I can't help but gush about my favorite moment of today's Heritage Harvest Festival: meeting Sandor Katz -- the inspired author of "Wild Fermentation." I have blathered on about this book a few times on the blog, yes. Kim chi. Sourdough. Yoghurt. Pickles. Lebneh. Sauerkraut. If there is a fermentation bible, this book is it.
[Note: I generally turn my nose up at any cookbook that markets itself as any kind of "bible." The Bread Bible. The Cake Bible. Bah. This is the real deal... and there is no "bible" in the title. Though the author could probably walk on water. Or kombucha, rather. The man knows fermented foods, and any food lover I have ever met that has heard of his book loves it. And owns it, actually.]
I was skulking about the postcard section of the Monticello museum shop for a good 20 minutes before he showed up for a book signing, unescorted and unassuming in a plaid shirt. In spite of being a celebrity of sorts, Sandorkraut was really very personable and down to earth. We had a chance to chit chat for a bit before he signed my well-marked, dog-eared copy of the manifesto on food diversity and self-reliance. On the page with the kim chi recipe, of course. And then I overcame my natural shyness -- what, I am shy! -- to ask him to take a quick picture together. (Unlike that time I stood 3 feet from Michael Pollan, tongue-tied and blushing, at the Food For Thought Festival a few years ago. See? I've come a long way.)

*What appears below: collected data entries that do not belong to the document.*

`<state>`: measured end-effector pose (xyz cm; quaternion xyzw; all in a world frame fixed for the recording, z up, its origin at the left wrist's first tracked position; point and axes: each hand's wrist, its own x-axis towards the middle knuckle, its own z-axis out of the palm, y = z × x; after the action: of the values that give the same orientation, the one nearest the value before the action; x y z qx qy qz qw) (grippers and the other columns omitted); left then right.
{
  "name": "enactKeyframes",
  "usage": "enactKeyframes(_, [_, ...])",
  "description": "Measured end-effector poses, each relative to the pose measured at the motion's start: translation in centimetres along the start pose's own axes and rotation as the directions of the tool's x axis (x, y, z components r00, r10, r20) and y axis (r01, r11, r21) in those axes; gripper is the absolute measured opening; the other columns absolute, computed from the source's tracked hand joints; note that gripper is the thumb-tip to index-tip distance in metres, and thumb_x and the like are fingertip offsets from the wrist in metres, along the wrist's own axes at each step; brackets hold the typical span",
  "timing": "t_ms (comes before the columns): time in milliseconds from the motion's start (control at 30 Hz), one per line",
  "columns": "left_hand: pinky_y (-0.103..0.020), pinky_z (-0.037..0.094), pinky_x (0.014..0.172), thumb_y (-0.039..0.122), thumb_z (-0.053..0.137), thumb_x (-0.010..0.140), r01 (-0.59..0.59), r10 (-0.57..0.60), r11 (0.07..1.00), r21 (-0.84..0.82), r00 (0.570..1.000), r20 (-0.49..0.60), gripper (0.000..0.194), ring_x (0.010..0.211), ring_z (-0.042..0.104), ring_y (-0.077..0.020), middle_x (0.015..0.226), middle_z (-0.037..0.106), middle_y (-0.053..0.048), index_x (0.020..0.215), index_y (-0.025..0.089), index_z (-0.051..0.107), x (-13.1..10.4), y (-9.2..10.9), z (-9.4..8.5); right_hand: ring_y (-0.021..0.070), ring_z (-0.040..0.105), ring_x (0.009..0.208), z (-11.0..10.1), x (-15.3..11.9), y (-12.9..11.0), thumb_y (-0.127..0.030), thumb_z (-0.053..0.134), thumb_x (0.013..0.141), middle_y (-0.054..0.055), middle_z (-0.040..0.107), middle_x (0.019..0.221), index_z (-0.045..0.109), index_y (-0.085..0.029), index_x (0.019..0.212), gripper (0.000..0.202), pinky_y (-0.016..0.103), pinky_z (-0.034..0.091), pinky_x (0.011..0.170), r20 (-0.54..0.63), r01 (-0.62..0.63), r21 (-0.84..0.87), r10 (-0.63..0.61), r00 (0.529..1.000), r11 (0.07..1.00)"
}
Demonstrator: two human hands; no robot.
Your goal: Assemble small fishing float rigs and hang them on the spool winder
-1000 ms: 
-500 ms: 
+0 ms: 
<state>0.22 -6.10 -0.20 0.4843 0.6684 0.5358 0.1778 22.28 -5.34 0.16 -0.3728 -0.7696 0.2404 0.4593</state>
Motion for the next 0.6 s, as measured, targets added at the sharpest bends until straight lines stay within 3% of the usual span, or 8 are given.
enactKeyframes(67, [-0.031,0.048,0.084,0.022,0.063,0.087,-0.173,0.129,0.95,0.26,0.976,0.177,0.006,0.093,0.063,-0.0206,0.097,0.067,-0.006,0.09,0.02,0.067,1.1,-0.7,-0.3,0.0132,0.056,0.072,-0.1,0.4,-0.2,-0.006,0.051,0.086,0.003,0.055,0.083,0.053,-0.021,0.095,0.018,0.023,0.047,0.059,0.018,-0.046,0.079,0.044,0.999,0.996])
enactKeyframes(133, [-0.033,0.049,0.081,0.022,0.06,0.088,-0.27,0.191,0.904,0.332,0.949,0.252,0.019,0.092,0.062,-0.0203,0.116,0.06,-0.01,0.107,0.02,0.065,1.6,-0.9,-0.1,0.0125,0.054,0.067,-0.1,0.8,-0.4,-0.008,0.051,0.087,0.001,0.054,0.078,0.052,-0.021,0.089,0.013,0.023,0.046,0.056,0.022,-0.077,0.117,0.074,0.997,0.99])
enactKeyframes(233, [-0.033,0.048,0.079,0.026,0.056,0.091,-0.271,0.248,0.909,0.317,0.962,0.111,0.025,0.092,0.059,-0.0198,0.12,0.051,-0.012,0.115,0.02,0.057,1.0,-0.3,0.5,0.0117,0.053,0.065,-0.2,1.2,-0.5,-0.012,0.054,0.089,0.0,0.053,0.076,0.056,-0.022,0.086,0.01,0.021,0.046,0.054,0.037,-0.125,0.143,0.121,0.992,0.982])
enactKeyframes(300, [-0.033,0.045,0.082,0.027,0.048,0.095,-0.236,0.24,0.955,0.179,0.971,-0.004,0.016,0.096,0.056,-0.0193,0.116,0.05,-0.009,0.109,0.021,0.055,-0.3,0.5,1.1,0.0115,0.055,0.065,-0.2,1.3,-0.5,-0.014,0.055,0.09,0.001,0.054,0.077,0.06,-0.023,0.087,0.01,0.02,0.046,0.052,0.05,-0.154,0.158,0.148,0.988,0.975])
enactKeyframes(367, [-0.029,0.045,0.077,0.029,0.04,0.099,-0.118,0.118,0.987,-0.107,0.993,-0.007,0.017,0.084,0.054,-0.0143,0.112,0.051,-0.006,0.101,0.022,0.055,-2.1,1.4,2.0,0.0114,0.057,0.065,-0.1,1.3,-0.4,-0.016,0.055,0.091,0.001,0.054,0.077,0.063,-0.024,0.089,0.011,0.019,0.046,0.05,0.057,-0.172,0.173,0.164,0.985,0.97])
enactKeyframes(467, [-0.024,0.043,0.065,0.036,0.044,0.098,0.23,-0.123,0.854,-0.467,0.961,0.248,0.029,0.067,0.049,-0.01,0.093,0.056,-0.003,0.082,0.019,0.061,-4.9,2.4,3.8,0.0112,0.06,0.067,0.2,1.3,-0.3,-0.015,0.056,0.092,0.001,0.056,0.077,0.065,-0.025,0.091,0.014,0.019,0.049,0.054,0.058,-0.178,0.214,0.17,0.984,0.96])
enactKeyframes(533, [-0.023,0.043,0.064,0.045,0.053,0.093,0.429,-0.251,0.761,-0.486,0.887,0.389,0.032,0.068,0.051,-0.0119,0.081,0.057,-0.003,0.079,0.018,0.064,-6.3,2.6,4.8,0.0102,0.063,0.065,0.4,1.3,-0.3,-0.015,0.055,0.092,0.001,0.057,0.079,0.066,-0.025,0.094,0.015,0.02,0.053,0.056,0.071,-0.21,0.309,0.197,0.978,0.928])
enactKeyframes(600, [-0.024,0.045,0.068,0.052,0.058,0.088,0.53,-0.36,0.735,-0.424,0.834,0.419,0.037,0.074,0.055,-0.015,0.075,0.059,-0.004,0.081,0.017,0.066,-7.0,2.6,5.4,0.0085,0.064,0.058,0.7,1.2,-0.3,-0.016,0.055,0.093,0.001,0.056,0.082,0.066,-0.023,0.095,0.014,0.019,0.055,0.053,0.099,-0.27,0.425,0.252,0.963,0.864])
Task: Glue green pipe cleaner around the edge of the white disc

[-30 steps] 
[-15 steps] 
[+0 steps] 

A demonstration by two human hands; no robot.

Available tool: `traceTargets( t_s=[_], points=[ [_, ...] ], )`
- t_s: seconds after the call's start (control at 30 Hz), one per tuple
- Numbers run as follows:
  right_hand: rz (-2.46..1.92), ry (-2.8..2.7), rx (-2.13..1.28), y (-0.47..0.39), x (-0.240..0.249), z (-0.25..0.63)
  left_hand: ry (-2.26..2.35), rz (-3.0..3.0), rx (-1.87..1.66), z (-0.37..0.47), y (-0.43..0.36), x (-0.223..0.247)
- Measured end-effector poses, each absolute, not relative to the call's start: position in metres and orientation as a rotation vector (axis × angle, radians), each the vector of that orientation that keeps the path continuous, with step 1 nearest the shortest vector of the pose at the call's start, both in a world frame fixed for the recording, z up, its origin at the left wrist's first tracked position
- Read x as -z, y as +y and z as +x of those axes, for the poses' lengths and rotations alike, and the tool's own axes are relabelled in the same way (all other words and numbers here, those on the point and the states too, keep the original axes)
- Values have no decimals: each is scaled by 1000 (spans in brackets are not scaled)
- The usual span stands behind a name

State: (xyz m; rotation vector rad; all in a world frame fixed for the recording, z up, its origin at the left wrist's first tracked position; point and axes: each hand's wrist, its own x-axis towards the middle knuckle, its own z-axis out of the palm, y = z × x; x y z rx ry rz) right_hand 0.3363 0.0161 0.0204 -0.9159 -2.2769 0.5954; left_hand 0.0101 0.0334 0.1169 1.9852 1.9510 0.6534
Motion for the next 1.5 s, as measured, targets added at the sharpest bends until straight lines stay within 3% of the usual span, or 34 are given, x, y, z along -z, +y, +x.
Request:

Boy, oh, boy. Not only did I learn that Mr. Katz has a new book coming out -- more to learn, and likely more fermentation ideas to integrate into my own food education adventures around town -- but he'll be in DC this spring for a talk. I wonder if he'd like some of that wild-caught sourdough starter that I've been nurturing for about a year now. Is it weird for a fan to show up to a book talk with a jar of fermenting local yeast?